The failures of numerous candidates endorsed by the former president, including several for the Senate such as Blake Masters (Arizona) or Mehmet Oz (Pennsylvania), have put Trump under friendly fire. The Democrats have held on, maintain control of the Senate and have not yet lost all options in the House of Representatives. Trump’s “giant red wave” did not exist. Although he has grassroots support, many Republicans see re-elected Florida Gov. Ron DeSantis as a more promising option for 2024, which has drawn his ire. Trump plans to announce his presidential candidacy on Tuesday.
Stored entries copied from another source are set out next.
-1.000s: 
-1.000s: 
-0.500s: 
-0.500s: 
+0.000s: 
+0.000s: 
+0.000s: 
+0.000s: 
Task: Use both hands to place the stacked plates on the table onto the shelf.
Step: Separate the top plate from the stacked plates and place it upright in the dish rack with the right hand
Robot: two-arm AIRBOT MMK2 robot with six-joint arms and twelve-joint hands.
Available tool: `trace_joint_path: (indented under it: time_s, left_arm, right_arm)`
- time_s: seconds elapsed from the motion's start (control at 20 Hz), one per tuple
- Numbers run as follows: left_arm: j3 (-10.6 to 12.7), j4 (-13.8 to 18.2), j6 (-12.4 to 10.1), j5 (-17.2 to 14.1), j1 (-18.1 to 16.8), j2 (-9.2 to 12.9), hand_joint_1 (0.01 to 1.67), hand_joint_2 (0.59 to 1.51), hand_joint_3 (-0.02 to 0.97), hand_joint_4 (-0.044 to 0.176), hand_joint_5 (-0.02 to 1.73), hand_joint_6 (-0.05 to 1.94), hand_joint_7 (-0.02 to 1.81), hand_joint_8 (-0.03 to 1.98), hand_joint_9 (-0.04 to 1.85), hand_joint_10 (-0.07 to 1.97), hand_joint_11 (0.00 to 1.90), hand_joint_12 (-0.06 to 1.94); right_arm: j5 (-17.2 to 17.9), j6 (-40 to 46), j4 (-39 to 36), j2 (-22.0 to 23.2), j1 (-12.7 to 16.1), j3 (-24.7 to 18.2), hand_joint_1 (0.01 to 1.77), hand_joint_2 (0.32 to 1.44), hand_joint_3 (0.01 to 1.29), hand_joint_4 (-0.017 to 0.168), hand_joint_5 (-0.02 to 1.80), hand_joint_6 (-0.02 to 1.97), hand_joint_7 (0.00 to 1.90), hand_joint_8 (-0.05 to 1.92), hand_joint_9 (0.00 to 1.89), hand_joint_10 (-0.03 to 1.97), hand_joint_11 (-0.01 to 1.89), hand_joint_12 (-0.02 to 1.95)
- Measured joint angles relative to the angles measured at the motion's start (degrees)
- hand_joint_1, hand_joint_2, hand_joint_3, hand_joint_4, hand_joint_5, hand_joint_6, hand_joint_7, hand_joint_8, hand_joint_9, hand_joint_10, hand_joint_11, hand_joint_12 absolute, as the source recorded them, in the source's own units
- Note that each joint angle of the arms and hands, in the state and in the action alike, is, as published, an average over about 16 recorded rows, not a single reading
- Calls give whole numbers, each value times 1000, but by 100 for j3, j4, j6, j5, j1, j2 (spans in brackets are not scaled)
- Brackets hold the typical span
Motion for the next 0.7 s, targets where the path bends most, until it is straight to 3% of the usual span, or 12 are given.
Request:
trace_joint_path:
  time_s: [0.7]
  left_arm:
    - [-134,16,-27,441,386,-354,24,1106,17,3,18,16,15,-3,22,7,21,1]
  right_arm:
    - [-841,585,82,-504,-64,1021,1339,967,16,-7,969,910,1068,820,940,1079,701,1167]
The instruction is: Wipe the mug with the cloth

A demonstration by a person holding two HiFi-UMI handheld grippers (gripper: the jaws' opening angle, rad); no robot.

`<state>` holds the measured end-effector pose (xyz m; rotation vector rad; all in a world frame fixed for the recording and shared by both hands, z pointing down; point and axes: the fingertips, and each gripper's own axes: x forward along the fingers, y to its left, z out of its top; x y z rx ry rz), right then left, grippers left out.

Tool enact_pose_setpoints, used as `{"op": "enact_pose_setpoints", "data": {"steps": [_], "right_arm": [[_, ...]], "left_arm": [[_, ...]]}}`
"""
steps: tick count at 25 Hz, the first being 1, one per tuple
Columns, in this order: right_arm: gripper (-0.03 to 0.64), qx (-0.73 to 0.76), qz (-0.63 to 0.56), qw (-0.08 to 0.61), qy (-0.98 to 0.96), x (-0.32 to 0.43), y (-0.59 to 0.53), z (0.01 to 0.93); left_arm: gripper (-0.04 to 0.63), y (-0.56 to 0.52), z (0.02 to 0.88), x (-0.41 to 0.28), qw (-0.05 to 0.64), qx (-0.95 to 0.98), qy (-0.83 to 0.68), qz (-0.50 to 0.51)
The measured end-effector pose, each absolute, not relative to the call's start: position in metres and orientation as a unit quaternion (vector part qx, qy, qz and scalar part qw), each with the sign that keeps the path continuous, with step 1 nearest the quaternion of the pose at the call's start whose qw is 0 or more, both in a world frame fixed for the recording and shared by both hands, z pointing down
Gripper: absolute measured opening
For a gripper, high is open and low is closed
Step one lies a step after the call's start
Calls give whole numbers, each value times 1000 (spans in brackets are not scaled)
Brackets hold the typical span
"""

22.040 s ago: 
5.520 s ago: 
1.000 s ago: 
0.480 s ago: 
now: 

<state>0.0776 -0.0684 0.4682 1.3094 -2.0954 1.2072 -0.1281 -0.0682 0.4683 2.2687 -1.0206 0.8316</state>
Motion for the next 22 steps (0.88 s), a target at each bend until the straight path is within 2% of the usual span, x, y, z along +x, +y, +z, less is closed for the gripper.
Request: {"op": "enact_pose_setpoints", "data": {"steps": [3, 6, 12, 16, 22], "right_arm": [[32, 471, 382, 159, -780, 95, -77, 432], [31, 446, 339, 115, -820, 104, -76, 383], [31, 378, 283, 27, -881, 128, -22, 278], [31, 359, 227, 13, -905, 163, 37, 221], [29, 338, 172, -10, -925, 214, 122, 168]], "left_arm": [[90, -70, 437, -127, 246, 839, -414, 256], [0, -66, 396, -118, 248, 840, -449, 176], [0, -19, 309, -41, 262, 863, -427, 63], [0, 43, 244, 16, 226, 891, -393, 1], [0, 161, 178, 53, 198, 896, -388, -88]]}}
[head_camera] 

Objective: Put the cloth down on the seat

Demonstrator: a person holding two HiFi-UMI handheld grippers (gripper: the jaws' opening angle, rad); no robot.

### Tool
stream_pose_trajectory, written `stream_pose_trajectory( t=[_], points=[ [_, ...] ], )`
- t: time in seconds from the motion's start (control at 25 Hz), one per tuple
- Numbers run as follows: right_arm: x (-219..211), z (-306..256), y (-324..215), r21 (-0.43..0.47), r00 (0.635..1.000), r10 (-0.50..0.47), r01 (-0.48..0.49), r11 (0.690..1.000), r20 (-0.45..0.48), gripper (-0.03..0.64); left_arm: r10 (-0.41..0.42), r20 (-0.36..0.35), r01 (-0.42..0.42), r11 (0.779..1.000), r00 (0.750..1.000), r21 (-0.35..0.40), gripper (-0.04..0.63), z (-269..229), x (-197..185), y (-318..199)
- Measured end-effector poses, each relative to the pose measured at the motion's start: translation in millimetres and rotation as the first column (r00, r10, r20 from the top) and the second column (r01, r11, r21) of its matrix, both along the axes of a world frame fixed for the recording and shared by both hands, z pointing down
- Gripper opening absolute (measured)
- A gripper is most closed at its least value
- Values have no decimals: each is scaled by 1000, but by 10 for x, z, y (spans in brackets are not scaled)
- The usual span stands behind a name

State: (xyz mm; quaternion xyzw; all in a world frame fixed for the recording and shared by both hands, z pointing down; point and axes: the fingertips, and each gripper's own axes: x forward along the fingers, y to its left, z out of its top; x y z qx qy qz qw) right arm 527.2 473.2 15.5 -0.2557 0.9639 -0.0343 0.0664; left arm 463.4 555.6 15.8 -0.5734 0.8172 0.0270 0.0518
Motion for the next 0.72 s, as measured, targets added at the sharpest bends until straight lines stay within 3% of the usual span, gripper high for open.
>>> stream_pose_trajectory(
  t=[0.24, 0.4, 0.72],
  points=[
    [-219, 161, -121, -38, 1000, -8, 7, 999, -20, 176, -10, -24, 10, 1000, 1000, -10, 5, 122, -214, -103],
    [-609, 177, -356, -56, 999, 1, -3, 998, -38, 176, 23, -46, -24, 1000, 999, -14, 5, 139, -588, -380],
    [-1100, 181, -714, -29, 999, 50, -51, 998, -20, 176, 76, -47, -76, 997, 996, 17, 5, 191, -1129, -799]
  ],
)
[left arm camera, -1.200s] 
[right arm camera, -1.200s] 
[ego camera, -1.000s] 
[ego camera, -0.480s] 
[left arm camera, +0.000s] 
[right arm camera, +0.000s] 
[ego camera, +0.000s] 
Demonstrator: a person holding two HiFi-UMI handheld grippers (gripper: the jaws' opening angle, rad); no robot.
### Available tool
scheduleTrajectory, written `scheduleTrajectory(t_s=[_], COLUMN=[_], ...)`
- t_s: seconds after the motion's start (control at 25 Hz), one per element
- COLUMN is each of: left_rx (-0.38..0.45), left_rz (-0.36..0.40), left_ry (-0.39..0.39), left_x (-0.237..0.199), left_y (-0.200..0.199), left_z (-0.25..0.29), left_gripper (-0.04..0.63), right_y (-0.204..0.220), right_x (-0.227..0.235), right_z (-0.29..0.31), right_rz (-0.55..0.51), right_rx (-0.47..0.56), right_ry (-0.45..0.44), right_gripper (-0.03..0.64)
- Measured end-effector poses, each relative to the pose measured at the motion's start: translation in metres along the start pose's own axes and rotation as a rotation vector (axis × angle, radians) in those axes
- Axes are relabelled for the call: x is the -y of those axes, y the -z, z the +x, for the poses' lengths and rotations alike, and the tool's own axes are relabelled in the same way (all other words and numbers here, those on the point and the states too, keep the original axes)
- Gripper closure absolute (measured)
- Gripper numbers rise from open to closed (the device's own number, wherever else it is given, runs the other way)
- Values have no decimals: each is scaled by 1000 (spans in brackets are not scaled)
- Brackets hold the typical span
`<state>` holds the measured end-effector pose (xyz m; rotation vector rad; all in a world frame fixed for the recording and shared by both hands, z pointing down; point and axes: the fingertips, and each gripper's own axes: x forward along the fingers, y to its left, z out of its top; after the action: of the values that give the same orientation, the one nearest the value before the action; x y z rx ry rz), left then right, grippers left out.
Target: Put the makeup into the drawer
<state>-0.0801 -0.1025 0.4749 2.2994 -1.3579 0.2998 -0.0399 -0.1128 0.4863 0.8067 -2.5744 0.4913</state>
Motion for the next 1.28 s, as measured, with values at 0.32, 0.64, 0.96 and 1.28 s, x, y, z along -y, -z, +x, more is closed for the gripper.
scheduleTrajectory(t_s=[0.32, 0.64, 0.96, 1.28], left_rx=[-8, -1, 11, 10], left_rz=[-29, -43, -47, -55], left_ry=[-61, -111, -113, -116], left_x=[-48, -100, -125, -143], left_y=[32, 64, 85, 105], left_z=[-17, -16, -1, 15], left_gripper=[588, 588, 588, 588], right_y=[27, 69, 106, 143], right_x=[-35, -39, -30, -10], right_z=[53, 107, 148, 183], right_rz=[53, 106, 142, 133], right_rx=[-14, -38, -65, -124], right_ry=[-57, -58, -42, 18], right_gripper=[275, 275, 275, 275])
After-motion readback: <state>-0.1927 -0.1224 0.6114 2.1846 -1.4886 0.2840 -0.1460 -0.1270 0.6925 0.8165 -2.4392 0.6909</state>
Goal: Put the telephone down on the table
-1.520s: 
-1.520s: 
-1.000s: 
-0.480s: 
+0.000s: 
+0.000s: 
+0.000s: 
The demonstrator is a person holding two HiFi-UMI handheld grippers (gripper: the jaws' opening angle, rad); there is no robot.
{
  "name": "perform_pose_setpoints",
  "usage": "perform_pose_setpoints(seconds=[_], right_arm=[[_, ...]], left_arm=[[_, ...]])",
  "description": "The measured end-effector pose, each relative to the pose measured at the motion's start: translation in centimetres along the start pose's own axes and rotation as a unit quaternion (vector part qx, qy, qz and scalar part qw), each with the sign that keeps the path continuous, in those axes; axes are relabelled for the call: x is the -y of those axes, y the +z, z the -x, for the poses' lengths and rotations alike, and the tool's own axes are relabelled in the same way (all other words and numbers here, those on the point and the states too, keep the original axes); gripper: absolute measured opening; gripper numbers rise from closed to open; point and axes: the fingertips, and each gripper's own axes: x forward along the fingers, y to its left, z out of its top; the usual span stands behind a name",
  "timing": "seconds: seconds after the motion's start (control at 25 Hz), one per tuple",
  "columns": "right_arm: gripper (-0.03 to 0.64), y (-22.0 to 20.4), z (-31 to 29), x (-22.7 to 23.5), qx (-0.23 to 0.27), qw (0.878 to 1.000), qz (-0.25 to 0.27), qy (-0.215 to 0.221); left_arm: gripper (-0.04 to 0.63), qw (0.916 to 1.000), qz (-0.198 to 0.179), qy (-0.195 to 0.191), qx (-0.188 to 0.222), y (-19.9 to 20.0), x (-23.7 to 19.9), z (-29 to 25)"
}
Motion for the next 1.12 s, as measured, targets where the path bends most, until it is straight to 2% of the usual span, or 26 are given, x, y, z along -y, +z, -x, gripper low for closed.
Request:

That rejection of Trumpism has allowed Democrats to achieve the best result of a party in power in a mid-term election since 2002, when the country closed ranks with George W. Bush after the attacks of September 11, 2021. Biden showed his gratitude to the Democratic volunteers after the elections: “You believed in the system. You believed in institutions. You fought like crazy. (…) It was the first national election since January 6, and there were many doubts about whether democracy would pass the test. He did it “.
The third act ended with Biden’s press conference at the White House the day after the election: “It’s been a good day for democracy and a good day for the United States.”